Start of Block
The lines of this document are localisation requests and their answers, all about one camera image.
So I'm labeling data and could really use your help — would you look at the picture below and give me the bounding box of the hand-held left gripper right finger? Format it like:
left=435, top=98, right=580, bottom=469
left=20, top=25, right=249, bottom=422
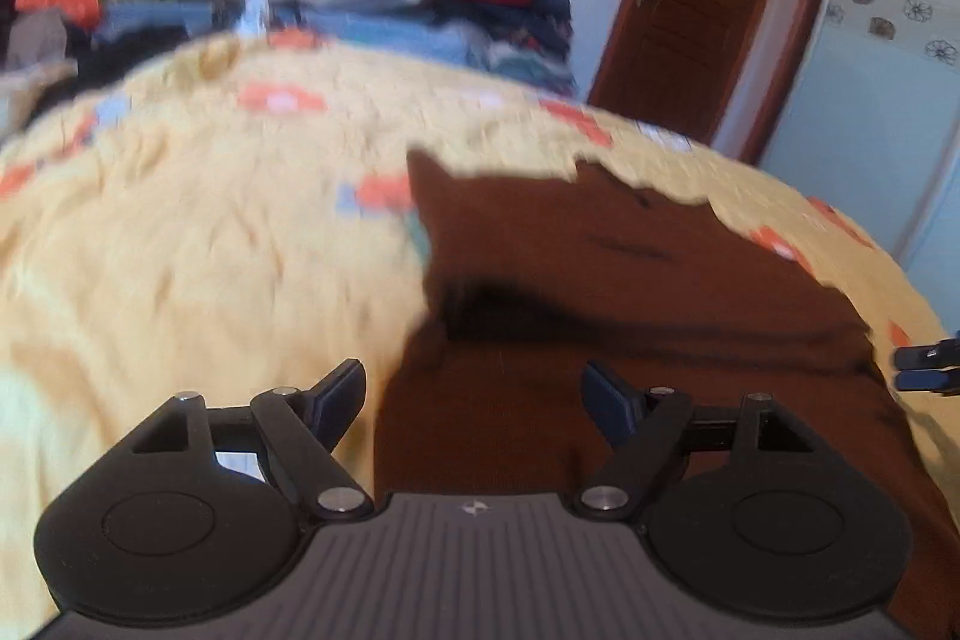
left=574, top=362, right=815, bottom=522

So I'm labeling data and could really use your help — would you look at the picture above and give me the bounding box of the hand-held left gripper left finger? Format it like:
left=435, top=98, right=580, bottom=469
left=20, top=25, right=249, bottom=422
left=131, top=359, right=376, bottom=522

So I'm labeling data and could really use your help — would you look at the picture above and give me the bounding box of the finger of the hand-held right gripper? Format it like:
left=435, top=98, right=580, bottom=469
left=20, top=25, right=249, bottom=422
left=895, top=370, right=960, bottom=396
left=895, top=344, right=960, bottom=369

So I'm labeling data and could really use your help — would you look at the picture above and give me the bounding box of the brown knit sweater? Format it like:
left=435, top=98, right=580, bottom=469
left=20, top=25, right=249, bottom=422
left=371, top=149, right=960, bottom=611

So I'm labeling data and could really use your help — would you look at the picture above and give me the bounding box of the yellow floral blanket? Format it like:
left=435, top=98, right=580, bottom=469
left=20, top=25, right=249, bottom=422
left=0, top=29, right=960, bottom=640

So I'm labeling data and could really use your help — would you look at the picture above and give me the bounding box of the white sliding wardrobe door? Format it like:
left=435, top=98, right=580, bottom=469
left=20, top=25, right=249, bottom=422
left=756, top=0, right=960, bottom=270

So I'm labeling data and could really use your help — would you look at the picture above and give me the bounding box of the light blue quilt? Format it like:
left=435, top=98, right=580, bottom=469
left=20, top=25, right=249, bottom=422
left=96, top=0, right=470, bottom=67

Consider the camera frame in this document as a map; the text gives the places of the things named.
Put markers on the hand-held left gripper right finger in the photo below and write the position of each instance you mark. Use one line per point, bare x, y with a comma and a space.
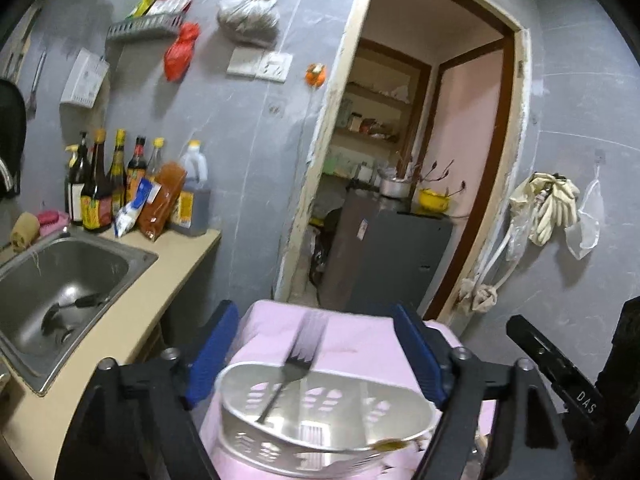
422, 360

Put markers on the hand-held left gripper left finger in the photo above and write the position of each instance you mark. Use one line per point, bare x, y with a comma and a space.
216, 347

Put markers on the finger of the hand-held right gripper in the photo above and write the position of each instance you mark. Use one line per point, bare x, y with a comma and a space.
550, 362

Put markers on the metal fork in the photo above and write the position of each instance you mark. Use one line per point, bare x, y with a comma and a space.
305, 340

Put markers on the white plastic utensil basket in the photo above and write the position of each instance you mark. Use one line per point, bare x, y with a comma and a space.
240, 442

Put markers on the metal spoon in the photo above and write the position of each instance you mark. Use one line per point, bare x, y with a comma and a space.
340, 453

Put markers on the pink cloth-covered table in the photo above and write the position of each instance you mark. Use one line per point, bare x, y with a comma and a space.
360, 340

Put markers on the beige kitchen counter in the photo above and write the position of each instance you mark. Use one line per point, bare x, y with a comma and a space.
150, 300

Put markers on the beige rag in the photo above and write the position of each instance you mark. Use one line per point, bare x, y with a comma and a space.
482, 297

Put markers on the grey cabinet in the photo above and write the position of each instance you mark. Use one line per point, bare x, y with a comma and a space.
390, 255

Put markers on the black kitchen utensil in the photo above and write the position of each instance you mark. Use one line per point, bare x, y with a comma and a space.
85, 301

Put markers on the clear plastic bag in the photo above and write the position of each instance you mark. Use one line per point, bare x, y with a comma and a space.
585, 225

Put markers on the plastic oil jug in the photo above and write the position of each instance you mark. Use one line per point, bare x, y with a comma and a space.
192, 195

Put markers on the orange seasoning packet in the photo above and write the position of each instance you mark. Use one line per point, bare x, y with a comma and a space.
162, 200

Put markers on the yellow bowl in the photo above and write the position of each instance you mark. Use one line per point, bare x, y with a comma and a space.
433, 201

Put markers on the blue and white packet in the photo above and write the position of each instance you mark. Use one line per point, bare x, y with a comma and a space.
132, 210

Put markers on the stainless steel sink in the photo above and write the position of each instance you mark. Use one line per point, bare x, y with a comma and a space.
75, 270

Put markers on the metal pot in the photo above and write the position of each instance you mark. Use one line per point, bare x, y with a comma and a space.
395, 186

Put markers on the row of sauce bottles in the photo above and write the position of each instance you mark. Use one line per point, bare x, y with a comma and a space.
97, 185

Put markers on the pink door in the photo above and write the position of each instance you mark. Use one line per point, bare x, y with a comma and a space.
470, 160

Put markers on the pink sponge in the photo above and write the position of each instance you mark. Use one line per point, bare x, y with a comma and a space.
52, 220

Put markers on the wooden shelf unit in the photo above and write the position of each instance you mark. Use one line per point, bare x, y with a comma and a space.
375, 97

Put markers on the red plastic bag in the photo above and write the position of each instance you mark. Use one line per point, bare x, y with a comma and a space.
180, 55

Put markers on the black hanging pan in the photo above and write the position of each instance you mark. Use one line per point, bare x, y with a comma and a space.
11, 130

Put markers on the hanging metal utensil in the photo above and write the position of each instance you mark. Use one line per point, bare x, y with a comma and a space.
36, 85

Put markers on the grey plastic bag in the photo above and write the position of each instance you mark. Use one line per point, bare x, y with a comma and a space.
247, 17

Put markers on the red and white packet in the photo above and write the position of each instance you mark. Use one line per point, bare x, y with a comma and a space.
172, 5

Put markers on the yellow green packet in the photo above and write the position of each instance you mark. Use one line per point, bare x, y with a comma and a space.
145, 2

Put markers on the white door frame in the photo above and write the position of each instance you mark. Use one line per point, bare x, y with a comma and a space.
305, 185

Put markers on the white wall socket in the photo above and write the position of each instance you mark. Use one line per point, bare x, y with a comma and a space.
275, 67

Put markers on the white wall switch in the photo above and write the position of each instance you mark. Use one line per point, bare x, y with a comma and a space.
245, 61

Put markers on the orange wall hook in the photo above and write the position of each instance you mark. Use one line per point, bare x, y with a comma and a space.
316, 75

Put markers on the white wall box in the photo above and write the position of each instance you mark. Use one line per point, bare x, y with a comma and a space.
82, 82

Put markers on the grey wall rack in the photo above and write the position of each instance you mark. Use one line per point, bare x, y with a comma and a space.
145, 27

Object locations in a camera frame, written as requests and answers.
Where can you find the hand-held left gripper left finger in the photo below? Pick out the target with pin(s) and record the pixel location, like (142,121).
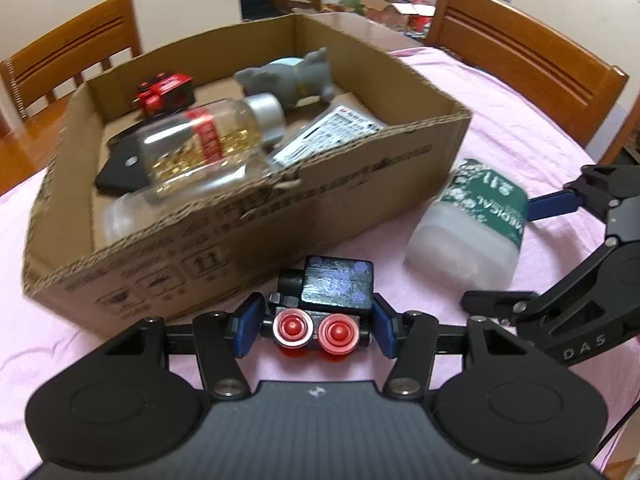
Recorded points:
(247,327)

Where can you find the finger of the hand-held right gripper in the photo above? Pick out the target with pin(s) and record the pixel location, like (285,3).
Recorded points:
(555,206)
(500,304)

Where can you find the red toy car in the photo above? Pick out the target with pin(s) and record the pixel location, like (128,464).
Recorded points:
(167,87)

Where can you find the clear capsule bottle silver cap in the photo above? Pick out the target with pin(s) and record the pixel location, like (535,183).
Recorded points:
(200,145)

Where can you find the pink cloth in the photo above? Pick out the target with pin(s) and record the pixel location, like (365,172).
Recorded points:
(500,125)

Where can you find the cardboard box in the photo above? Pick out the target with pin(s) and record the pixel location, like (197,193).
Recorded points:
(200,240)

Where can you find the black toy truck red wheels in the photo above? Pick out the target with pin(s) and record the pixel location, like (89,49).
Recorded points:
(335,285)

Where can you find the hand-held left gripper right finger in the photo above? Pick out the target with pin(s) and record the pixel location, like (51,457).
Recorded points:
(385,325)

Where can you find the grey soft toy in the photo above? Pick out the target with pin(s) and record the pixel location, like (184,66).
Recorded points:
(300,77)

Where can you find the wooden chair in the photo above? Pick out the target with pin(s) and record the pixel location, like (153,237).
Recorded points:
(65,40)
(525,50)

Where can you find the white barcode box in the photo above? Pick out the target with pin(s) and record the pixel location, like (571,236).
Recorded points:
(325,132)

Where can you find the white wipes canister green label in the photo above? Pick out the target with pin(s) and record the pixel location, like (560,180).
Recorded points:
(465,230)

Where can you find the light blue oval case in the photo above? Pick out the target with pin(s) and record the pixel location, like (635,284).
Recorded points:
(282,62)

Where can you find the open brown cardboard carton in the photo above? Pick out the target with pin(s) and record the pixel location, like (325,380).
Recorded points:
(395,7)

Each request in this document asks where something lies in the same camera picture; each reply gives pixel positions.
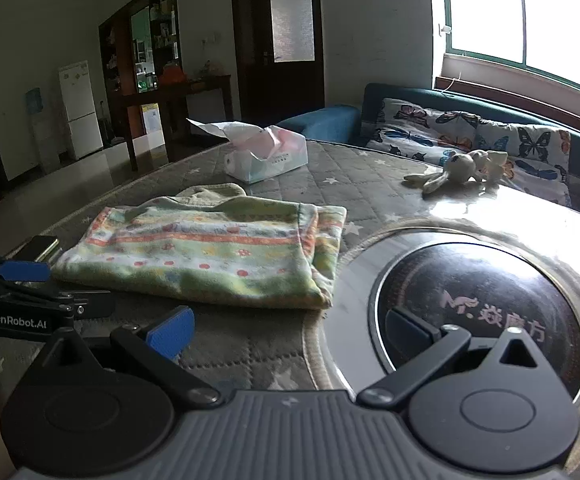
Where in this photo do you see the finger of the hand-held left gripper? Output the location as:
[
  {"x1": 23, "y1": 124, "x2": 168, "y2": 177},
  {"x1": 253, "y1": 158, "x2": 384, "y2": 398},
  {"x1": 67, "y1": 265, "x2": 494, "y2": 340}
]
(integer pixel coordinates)
[
  {"x1": 0, "y1": 259, "x2": 52, "y2": 283},
  {"x1": 17, "y1": 235, "x2": 62, "y2": 264}
]

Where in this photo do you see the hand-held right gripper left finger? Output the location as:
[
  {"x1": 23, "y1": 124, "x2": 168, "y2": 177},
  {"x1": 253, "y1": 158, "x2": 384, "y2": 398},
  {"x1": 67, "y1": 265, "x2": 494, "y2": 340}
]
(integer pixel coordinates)
[{"x1": 15, "y1": 305, "x2": 223, "y2": 408}]

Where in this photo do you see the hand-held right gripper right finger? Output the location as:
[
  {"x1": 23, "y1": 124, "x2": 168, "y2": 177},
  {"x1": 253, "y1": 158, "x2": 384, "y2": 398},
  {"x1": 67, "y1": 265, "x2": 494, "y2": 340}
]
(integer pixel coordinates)
[{"x1": 357, "y1": 306, "x2": 573, "y2": 408}]

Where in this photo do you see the patterned children's jacket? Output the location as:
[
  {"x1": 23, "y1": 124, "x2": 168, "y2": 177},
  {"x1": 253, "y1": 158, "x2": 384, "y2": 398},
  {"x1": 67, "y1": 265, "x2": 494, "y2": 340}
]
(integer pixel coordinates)
[{"x1": 50, "y1": 184, "x2": 348, "y2": 310}]

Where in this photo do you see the built-in round induction cooker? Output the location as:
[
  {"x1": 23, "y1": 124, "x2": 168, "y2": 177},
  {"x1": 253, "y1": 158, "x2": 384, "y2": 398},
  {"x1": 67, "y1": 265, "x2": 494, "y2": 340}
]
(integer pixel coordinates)
[{"x1": 320, "y1": 220, "x2": 580, "y2": 411}]

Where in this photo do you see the water dispenser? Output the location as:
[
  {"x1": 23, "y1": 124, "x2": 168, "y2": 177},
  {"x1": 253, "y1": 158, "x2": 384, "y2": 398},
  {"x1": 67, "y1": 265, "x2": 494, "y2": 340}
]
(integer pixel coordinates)
[{"x1": 24, "y1": 87, "x2": 63, "y2": 173}]

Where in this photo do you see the white refrigerator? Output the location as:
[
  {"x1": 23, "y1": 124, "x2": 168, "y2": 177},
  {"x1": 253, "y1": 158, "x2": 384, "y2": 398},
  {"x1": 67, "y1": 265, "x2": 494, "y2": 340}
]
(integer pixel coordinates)
[{"x1": 58, "y1": 60, "x2": 104, "y2": 161}]

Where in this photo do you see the white plush bunny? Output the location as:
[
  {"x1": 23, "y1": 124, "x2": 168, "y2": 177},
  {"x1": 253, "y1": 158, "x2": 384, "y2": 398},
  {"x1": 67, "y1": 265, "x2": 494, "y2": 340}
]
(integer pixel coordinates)
[{"x1": 404, "y1": 149, "x2": 509, "y2": 195}]

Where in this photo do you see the butterfly print pillow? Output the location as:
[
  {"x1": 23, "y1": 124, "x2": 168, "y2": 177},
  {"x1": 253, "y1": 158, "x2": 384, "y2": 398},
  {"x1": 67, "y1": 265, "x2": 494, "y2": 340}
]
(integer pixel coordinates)
[
  {"x1": 370, "y1": 97, "x2": 480, "y2": 161},
  {"x1": 474, "y1": 122, "x2": 573, "y2": 206}
]

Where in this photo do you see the tissue pack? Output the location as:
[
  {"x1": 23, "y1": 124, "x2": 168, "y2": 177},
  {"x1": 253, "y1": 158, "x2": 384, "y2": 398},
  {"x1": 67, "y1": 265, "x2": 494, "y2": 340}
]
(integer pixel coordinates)
[{"x1": 186, "y1": 117, "x2": 309, "y2": 184}]

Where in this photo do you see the orange bag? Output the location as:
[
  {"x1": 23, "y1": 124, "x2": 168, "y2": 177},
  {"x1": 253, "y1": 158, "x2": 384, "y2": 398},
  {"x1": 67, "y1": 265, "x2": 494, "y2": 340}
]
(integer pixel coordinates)
[{"x1": 157, "y1": 62, "x2": 187, "y2": 86}]

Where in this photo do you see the dark wooden console table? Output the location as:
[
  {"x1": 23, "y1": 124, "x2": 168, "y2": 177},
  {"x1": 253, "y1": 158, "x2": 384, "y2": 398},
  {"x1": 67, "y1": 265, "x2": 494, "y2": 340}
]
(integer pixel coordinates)
[{"x1": 107, "y1": 74, "x2": 233, "y2": 171}]

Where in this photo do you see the dark wooden shelf cabinet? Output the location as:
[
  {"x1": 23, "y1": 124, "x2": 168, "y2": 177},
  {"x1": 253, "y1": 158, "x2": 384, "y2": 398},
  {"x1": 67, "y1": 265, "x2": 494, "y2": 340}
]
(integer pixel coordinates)
[{"x1": 98, "y1": 0, "x2": 178, "y2": 141}]

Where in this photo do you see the teal sofa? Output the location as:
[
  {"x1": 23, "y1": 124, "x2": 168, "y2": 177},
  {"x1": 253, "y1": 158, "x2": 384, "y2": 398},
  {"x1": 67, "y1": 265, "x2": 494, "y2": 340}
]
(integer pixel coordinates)
[{"x1": 276, "y1": 82, "x2": 580, "y2": 221}]

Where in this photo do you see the wooden window ledge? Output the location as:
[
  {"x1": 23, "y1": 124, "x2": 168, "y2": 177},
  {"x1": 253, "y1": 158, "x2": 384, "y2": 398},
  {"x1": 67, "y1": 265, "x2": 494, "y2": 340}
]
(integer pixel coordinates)
[{"x1": 434, "y1": 76, "x2": 580, "y2": 142}]

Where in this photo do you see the dark door with frosted glass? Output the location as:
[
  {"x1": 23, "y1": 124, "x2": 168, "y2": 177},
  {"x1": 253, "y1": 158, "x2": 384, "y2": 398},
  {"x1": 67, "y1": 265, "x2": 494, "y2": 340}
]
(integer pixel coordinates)
[{"x1": 230, "y1": 0, "x2": 325, "y2": 128}]

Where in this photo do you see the green framed window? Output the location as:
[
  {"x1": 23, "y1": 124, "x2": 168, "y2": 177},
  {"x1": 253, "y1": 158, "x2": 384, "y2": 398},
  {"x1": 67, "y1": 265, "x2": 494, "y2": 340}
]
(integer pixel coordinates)
[{"x1": 430, "y1": 0, "x2": 580, "y2": 103}]
End of Block
Each line from the top of the records down to the one with "the picture below" must be retyped exactly; include both ends and nothing else.

The lines of this document are localisation requests and their answers, all about one camera image.
So I'm labeling data and could really use your help — would you look at the picture below and give me the bounding box of the hand-held left gripper right finger? Format it like:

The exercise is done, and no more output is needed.